-- Opening Marker --

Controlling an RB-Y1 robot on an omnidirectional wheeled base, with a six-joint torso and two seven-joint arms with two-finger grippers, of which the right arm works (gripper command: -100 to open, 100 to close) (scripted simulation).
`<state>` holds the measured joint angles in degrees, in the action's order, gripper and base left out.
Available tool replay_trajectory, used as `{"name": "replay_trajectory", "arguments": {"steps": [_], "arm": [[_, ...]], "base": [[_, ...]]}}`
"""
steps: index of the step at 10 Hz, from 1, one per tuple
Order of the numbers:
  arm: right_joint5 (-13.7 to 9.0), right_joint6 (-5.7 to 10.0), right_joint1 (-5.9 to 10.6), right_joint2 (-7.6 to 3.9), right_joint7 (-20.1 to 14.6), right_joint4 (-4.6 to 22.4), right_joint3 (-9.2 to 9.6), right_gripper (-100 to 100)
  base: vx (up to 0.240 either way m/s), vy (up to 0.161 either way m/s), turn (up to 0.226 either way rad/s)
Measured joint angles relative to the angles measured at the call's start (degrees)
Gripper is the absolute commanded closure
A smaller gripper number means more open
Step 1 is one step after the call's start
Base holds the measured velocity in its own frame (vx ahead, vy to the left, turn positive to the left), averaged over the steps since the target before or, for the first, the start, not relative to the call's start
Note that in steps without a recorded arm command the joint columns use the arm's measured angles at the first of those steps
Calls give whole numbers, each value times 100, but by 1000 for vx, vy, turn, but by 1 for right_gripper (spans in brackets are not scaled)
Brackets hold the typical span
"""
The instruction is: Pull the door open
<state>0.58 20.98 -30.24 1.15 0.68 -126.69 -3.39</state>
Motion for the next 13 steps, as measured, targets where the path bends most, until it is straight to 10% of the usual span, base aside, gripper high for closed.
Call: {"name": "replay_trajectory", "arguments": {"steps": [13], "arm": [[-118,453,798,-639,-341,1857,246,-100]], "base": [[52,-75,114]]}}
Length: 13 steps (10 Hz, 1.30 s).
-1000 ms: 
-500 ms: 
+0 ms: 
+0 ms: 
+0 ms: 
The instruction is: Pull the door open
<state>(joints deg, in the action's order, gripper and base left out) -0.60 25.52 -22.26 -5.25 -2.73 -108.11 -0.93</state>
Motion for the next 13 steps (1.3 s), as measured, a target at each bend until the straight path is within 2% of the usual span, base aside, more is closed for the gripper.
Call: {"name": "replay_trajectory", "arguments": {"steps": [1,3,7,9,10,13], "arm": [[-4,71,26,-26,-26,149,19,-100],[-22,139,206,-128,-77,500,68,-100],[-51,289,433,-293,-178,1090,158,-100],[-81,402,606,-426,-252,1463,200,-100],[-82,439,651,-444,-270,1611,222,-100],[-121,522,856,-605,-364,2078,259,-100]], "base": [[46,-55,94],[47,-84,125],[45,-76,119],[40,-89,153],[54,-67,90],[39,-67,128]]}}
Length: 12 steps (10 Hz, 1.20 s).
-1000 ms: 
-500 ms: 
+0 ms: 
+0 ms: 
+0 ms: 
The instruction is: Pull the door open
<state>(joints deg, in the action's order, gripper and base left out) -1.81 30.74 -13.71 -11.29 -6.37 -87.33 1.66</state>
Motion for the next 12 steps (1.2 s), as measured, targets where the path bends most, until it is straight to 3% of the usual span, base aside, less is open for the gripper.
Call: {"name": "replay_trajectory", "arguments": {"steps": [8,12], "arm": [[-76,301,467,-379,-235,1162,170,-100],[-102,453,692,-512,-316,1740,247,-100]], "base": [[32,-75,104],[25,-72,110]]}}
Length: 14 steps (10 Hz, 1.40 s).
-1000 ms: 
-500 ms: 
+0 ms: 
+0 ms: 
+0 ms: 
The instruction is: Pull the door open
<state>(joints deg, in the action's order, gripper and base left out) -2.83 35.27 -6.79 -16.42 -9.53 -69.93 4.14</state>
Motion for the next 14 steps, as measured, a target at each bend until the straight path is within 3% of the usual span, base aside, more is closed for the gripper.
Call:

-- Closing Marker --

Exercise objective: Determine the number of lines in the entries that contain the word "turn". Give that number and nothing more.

Reply: 3